PROVIDED RECORDS:
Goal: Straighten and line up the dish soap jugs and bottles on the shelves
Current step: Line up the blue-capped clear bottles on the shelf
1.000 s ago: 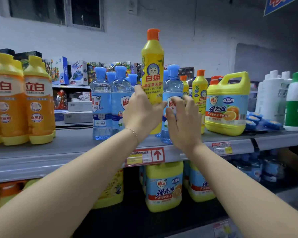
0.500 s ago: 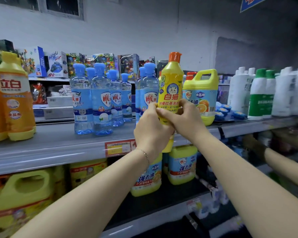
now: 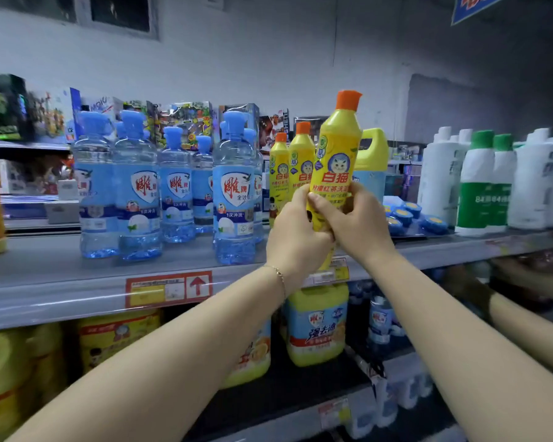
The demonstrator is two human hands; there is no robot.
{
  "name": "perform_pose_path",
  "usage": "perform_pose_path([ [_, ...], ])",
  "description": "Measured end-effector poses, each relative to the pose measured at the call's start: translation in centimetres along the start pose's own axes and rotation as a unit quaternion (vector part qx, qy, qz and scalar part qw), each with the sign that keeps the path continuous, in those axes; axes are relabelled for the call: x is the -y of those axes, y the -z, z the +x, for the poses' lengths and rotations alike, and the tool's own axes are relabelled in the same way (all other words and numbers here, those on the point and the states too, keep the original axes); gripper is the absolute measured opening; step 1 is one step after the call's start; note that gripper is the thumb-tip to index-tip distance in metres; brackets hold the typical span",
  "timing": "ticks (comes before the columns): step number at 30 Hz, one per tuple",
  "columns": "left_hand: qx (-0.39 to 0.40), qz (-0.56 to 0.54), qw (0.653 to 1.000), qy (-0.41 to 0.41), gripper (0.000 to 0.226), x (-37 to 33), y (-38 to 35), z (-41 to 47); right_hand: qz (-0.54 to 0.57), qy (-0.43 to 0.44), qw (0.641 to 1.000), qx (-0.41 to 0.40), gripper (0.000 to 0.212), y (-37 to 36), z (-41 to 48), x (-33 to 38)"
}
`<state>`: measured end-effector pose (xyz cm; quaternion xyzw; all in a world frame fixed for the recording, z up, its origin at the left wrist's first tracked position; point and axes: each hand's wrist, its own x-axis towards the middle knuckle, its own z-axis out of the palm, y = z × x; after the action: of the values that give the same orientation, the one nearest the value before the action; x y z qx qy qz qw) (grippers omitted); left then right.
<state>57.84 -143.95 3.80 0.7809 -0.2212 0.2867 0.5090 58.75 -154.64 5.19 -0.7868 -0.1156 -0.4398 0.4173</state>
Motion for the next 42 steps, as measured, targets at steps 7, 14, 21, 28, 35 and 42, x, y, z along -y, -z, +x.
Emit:
perform_pose_path([
  [7,-0.035,-0.018,0.999,0.017,0.068,1.4,-3.3,5.8,-0.037,0.026,0.999,0.029,0.052,-1.4,5.7,-3.8],
  [14,-0.047,0.051,0.997,0.036,0.039,3.1,-4.5,8.0,-0.084,0.06,0.994,0.02,0.054,-4.4,7.6,-6.2],
  [21,-0.022,0.105,0.991,0.076,0.04,4.2,-5.0,8.2,-0.121,0.081,0.989,0.027,0.076,-5.6,7.6,-7.9],
  [28,-0.048,0.134,0.987,0.076,0.051,4.1,-4.9,8.0,-0.185,0.128,0.972,0.067,0.065,-3.7,6.7,-7.7],
  [35,-0.092,0.368,0.921,-0.086,0.038,3.6,-5.1,7.6,-0.239,0.195,0.951,-0.012,0.026,0.0,5.8,-9.4],
  [42,-0.036,0.456,0.865,-0.206,0.017,3.4,-6.2,6.1,-0.2,0.046,0.973,-0.102,0.05,2.1,6.3,-11.8],
])
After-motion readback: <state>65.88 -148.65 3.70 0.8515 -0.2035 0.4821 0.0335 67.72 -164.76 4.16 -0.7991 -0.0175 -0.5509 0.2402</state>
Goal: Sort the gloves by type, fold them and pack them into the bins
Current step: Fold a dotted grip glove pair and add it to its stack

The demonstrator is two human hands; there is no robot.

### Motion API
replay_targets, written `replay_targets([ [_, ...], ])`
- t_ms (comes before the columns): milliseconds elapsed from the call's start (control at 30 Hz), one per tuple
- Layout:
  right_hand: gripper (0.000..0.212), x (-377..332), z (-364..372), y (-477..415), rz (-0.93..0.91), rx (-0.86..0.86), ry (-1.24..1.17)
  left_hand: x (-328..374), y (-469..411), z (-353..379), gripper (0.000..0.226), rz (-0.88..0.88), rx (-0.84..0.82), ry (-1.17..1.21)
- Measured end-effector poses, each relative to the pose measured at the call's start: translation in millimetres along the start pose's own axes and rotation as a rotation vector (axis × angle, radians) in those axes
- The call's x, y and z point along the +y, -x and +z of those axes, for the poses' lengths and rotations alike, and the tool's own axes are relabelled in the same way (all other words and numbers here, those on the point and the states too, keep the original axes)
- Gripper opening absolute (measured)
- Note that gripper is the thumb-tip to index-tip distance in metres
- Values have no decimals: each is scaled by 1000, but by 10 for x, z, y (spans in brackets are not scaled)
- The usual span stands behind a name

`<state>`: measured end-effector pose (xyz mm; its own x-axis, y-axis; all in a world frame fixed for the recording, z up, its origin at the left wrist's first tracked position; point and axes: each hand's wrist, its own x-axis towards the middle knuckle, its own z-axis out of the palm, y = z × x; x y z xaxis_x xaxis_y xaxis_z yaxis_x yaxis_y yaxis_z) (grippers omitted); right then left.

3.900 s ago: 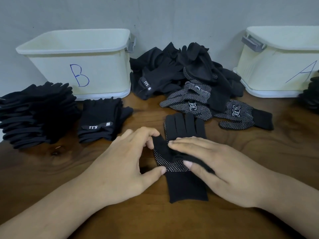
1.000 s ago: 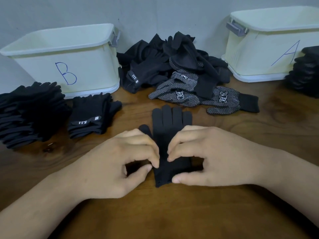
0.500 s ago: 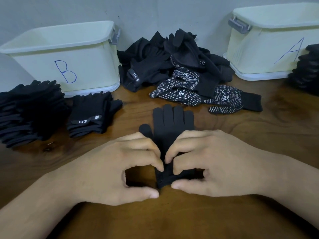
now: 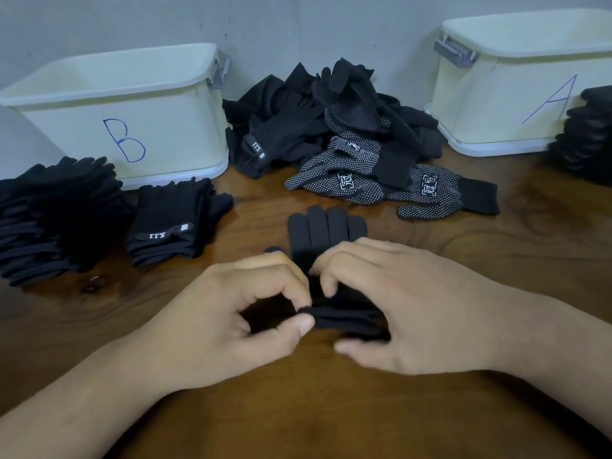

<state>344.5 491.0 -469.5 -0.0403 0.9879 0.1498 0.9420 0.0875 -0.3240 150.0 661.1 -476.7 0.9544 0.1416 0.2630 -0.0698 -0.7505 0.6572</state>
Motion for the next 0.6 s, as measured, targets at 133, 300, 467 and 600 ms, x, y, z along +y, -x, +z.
replay_targets([
  [133,33,154,-76,-59,72,23,-16,-29,-2,10,13,-37,80,141],
  [300,11,189,-24,-65,90,105,-186,-48,19,-17,47,-93,41,173],
  [467,7,125,-34,-47,104,142,-355,-6,0,6,42,-207,26,52],
  [600,22,116,-13,-63,149,140,-428,12,-19,23,27,-267,56,92],
])
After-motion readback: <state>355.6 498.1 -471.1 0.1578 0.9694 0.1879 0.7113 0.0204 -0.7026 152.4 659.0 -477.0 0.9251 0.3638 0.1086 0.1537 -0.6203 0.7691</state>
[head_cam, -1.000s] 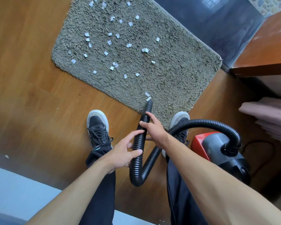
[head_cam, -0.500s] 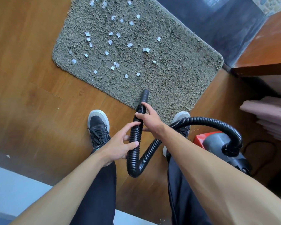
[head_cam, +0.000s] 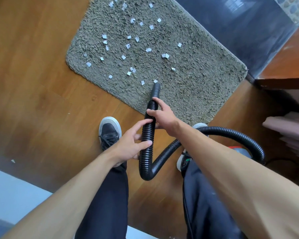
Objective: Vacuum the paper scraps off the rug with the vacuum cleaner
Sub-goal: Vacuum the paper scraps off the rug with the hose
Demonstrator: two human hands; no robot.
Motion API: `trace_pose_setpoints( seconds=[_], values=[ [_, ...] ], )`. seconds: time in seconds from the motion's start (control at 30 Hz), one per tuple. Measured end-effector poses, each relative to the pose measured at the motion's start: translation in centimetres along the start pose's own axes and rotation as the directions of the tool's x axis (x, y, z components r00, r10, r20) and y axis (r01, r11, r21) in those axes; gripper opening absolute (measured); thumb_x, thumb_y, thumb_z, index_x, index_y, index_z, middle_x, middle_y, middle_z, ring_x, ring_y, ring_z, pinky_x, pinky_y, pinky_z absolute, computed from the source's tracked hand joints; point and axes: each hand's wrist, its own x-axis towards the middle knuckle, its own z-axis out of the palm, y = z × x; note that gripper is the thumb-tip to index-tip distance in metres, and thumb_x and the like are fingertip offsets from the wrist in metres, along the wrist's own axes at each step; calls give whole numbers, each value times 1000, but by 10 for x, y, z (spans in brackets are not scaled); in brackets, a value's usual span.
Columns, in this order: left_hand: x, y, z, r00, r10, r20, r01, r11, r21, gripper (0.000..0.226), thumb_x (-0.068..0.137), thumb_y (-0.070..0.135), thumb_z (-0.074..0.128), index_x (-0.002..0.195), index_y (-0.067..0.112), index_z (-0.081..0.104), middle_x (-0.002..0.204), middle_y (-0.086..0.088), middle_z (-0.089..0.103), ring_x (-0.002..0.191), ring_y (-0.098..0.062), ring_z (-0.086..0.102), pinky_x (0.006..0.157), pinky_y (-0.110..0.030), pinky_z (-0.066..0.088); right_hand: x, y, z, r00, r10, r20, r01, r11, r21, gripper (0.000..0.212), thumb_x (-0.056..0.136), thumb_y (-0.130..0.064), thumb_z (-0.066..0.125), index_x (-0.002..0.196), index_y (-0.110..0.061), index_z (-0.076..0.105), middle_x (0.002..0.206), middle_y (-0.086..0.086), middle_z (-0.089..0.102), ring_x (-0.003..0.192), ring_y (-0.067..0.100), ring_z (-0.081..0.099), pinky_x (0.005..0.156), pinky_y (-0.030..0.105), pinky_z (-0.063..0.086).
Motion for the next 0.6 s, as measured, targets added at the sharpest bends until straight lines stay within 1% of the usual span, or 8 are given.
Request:
trace_pose_setpoints(
  seconds=[0.07, 0.13, 0.37, 0.43, 0.5, 0.6],
  values=[
    [3, 3, -3, 1000, 4, 6, -4, 1000, -10, 61, 95, 8, 61, 131, 55, 45, 111, -14, 67, 84, -19, 65, 81, -55, 56, 3, -4, 0, 1000, -4, -3, 4, 1000, -1, 61, 95, -8, 57, 149, -29, 35, 122, 4, 58, 88, 14, 64, 70, 40, 59],
    [3, 4, -5, 1000, 7, 8, -7, 1000, -23, 61, 95, 8, 60, 132, 54, 45, 109, -12, 68, 84, -19, 65, 77, -50, 58, 4, -8, 1, 1000, -5, 3, 5, 1000, -17, 62, 95, -9, 57, 149, -29, 35, 123, 5, 58, 90, 15, 64, 72, 42, 60],
    [2, 2, -13, 1000, 3, 6, -3, 998, -57, 61, 95, 8, 60, 133, 52, 43, 103, -7, 68, 84, -19, 67, 69, -43, 60, 6, -16, 10, 999, 25, 35, -22, 997, -72, 63, 95, -9, 57, 149, -30, 34, 129, 7, 57, 97, 18, 64, 72, 42, 60],
    [1, 1, -17, 1000, 1, 5, -1, 997, -73, 60, 95, 8, 60, 132, 52, 44, 103, -8, 68, 87, -23, 68, 73, -47, 60, 7, -18, 13, 999, 24, 47, -19, 995, -101, 62, 95, -9, 57, 149, -30, 34, 129, 7, 56, 98, 17, 64, 69, 40, 60],
    [-1, -2, -20, 1000, 3, 1, -3, 996, -91, 59, 95, 8, 60, 131, 53, 45, 104, -10, 68, 94, -32, 69, 78, -54, 59, 8, -19, 18, 998, 17, 61, -8, 991, -136, 61, 95, -10, 57, 149, -30, 35, 129, 7, 56, 99, 18, 63, 67, 38, 60],
    [-5, -6, -22, 1000, 3, -3, -3, 992, -128, 59, 96, 8, 59, 130, 53, 45, 111, -20, 65, 104, -44, 65, 80, -59, 57, 10, -20, 26, 997, 17, 75, -3, 983, -184, 61, 95, -9, 57, 148, -29, 36, 127, 7, 56, 98, 19, 62, 69, 41, 60]
  ],
)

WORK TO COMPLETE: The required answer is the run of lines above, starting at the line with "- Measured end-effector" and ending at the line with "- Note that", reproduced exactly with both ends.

WORKED SOLUTION:
- Measured end-effector poses, each relative to the pose measured at the call's start: translation in millimetres along the start pose's own axes and rotation as a rotation vector (axis × angle, radians) in those axes
- The call's x, y and z point along the +y, -x and +z of those axes, for the poses' lengths and rotations alike, and the tool's own axes are relabelled in the same way (all other words and numbers here, those on the point and the states too, keep the original axes)
- Gripper opening absolute (measured)
- Note that gripper is the thumb-tip to index-tip distance in metres

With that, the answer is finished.